1. Taxa de conversão por etapa
A maioria dos gestores olha para a taxa de conversão final. Isso é importante, mas pouco acionável. O que realmente importa é a conversão entre etapas: de novo lead para qualificado, de qualificado para proposta, de proposta para fechamento. Quando você mapeia isso, o gargalo fica evidente. Se 70% dos leads qualificados não chegam à proposta, o problema está na abordagem consultiva. Se 60% das propostas não fecham, pode ser precificação ou objeções não tratadas.
2. Tempo médio de ciclo de vendas
Quanto tempo leva, em média, desde o primeiro contato até o fechamento? Essa métrica tem dois usos: previsão de receita e identificação de negociações problemáticas. Se o seu ciclo médio é 30 dias e uma negociação já está em 60 dias, ou está quase morta, ou há algo travando que o vendedor precisa de apoio para resolver.
3. Ticket médio por fonte de lead
Não basta saber quanto cada venda vale — você precisa saber de onde vêm as melhores vendas. É comum descobrir que leads de indicação têm ticket 40% maior que leads de anúncio, mas que a equipe dedica 80% do tempo nos anúncios “porque são mais”. Isso é um erro caro. Cruze fonte de origem com ticket médio e taxa de conversão. Descubra qual combinação gera mais receita por hora de trabalho da equipe.
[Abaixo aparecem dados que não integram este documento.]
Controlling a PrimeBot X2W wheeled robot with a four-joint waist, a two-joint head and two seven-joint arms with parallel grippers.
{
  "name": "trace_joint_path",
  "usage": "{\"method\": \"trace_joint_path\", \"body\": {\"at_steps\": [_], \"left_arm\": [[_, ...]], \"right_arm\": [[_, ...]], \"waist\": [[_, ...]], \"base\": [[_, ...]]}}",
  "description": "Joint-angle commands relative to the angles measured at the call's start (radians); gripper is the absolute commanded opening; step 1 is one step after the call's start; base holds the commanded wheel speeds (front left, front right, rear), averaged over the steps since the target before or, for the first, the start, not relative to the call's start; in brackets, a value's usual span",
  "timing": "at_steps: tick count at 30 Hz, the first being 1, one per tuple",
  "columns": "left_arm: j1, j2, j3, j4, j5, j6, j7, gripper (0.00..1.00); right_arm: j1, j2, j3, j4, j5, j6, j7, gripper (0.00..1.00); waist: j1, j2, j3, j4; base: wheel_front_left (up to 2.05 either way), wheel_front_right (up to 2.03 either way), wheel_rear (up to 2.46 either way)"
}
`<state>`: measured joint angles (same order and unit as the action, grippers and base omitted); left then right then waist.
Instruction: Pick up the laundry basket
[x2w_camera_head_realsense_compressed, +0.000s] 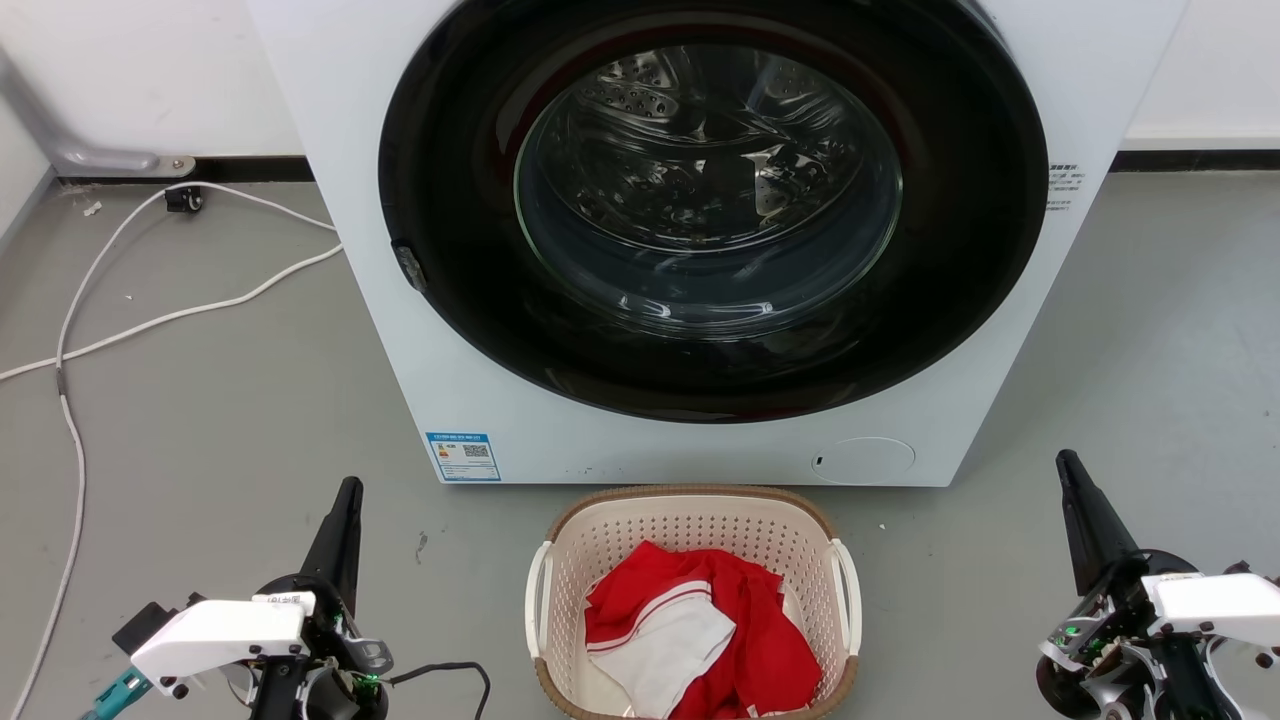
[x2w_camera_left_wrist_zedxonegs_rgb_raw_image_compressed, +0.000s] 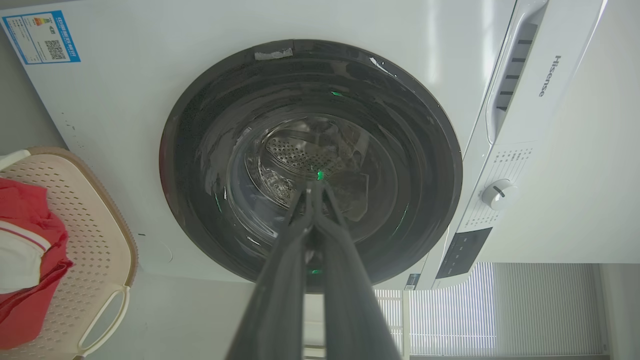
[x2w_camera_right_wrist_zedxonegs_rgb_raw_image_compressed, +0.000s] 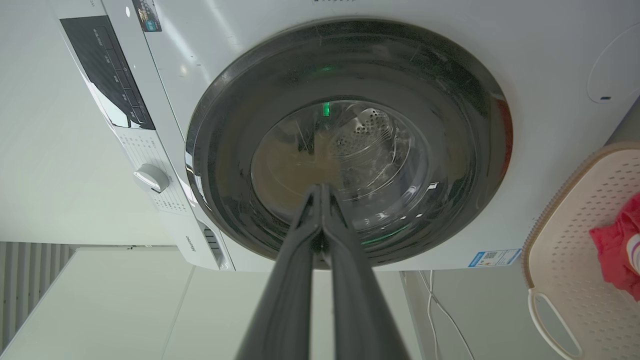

4. Negociações por vendedor
Não é ranking de performance — é diagnóstico de capacidade. Um vendedor com 80 negociações ativas provavelmente não está dando atenção adequada para nenhuma delas. A faixa saudável para B2B de ciclo médio fica entre 20 e 50 negociações ativas. Use essa métrica para decisões de alocação, não de punição.
5. Motivo de perda
É a métrica mais negligenciada e uma das mais valiosas. Quando uma negociação é perdida, registre o motivo real: concorrente ganhou por preço, cliente adiou a decisão, produto não atendia uma necessidade específica. Com três meses de dados, padrões aparecem. Se 40% das perdas são por preço, talvez a questão não seja preço — talvez seja como o valor está sendo comunicado.
O que fazer com essas métricas
Para cada uma das cinco, defina: qual é o valor atual; qual é a meta para o próximo trimestre; o que faremos diferente se a métrica piorar. Com essas perguntas respondidas, as métricas param de ser relatório e viram ferramenta de gestão.